Morata-Moreno Noelia, Pérez-Tanoira Ramón, Del Campo-Balguerias Almudena, Carrillo-Hermosilla Fernando, Hernando-Gozalo Marcos, Rescalvo-Casas Carlos, Ocana Ana V, Segui Pedro, Alonso-Moreno Carlos, Pérez-Martínez Francisco C, Molina-Alarcón Milagros
Department of Otorrinolaringology, Complejo Hospitalario Universitario, 02006 Albacete, Spain.
Departamento de Microbiología Clínica, Hospital Universitario Príncipe de Asturias, 28805 Madrid, Spain.
Antibiotics (Basel). 2024 Jun 29;13(7):609. doi: 10.3390/antibiotics13070609.
The guanidine core has been one of the most studied functional groups in medicinal chemistry, and guanylation reactions are powerful tools for synthesizing this kind of compound. In this study, a series of five guanidine-core small molecules were obtained through guanylation reactions. These compounds were then evaluated against three different strains of , one collection strain from the American Type Culture Collection (ATCC) of ATCC 35218, and two clinical extended-spectrum beta-lactamase (ESBL)-producing isolates (ESBL1 and ESBL2). Moreover, three different strains of were studied, one collection strain of ATCC 27853, and two clinical multidrug-resistant isolates (PA24 and PA35). Among Gram-positive strains, three different strains of , one collection strain of ATCC 29213, and two clinical methicillin-resistant (MRSA1 and MRSA2) were evaluated. Minimum inhibitory concentration (MIC) and minimum bactericidal concentration (MBC) experiments were reported, and the drop plate (DP) method was used to determine the number of viable suspended bacteria in a known beaker volume. The results from this assessment suggest that guanidine-core small molecules hold promise as therapeutic alternatives for treating infections caused by clinical Gram-negative and Gram-positive bacteria, highlighting the need for further studies to explore their potential. The results from this assessment suggest that the chemical structure of CAPP4 might serve as the basis for designing more active guanidine-based antimicrobial compounds, highlighting the need for further studies to explore their potential.

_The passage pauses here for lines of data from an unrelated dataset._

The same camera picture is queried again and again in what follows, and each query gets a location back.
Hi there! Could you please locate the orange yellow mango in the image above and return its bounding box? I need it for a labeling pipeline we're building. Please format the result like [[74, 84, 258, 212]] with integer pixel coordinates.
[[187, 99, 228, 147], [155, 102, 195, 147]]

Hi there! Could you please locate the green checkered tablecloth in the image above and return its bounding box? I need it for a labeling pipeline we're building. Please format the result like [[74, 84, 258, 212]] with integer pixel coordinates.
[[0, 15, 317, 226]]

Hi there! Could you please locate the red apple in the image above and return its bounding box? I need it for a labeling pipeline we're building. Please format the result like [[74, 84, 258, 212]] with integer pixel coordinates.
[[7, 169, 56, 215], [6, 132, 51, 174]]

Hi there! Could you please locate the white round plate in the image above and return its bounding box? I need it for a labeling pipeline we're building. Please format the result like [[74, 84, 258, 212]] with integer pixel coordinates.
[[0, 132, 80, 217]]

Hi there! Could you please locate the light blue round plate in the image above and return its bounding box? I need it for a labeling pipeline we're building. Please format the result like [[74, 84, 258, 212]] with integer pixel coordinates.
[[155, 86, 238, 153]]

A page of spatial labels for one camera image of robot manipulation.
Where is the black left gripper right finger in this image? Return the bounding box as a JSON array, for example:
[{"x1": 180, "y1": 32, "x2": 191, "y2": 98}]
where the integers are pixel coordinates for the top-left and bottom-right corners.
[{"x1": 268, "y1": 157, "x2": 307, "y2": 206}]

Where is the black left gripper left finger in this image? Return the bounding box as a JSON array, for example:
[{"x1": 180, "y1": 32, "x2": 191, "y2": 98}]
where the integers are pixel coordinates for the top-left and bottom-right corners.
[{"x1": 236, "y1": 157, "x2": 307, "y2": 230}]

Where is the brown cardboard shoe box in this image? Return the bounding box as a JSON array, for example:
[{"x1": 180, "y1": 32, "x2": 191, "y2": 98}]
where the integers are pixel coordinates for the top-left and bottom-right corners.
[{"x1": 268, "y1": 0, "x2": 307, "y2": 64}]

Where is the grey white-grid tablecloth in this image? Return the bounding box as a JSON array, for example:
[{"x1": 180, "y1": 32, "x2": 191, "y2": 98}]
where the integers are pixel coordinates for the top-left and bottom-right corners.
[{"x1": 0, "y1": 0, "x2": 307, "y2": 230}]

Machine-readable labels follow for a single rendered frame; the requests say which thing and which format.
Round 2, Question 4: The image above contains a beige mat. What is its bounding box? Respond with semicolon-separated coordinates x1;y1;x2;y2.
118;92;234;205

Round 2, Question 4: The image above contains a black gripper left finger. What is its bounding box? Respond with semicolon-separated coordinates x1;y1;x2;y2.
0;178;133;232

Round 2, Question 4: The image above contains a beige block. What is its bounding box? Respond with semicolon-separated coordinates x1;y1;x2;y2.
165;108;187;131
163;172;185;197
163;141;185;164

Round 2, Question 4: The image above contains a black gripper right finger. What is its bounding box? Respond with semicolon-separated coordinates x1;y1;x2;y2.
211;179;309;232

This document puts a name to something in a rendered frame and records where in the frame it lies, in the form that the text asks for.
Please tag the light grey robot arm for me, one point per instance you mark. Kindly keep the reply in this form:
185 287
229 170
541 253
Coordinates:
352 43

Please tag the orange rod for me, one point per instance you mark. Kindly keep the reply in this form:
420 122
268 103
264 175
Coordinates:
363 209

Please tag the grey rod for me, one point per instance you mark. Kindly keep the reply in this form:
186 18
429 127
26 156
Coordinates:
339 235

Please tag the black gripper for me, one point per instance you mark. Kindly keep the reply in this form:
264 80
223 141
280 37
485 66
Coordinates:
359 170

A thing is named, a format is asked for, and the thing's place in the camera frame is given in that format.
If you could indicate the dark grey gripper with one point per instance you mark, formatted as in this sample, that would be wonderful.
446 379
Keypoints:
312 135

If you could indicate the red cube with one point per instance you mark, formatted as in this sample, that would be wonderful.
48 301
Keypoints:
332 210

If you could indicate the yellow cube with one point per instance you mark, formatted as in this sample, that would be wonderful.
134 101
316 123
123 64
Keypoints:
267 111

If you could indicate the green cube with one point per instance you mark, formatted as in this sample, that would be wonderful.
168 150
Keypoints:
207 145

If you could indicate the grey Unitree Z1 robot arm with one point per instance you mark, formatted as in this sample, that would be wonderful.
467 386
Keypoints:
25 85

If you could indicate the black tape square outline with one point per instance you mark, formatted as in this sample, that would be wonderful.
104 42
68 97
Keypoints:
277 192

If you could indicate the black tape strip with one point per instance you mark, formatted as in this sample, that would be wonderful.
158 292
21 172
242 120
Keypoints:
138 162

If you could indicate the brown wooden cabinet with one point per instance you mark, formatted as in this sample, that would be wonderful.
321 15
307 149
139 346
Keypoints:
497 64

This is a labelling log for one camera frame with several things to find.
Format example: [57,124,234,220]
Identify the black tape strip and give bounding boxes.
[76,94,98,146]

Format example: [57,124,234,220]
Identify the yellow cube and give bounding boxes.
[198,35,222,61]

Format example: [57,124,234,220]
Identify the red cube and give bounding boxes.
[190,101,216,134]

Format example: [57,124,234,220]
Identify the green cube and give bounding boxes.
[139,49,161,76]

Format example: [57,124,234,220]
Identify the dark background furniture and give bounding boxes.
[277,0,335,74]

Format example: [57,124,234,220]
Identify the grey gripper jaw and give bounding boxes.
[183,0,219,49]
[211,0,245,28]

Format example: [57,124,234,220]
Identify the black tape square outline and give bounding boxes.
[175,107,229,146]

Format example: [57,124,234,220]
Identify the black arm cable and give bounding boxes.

胍核心一直是药物化学中研究最多的官能团之一,胍基化反应是合成这类化合物的有力工具。在本研究中,通过胍基化反应获得了一系列五个胍核心小分子。然后针对三种不同的菌株对这些化合物进行了评估,一种是来自美国典型培养物保藏中心(ATCC)的保藏菌株ATCC 35218,以及两种临床产超广谱β-内酰胺酶(ESBL)的分离株(ESBL1和ESBL2)。此外,还研究了三种不同的菌株,一种是ATCC 27853的保藏菌株,以及两种临床多重耐药分离株(PA24和PA35)。在革兰氏阳性菌株中,评估了三种不同的菌株,一种是ATCC 29213的保藏菌株,以及两种临床耐甲氧西林金黄色葡萄球菌(MRSA1和MRSA2)。报告了最低抑菌浓度(MIC)和最低杀菌浓度(MBC)实验,并使用倾注平板(DP)法测定已知烧杯体积中存活悬浮细菌的数量。该评估结果表明,胍核心小分子有望成为治疗临床革兰氏阴性和革兰氏阳性细菌引起的感染的治疗替代品,突出了进一步研究以探索其潜力的必要性。该评估结果表明,CAPP4的化学结构可能作为设计更具活性的胍基抗菌化合物的基础,突出了进一步研究以探索其潜力的必要性。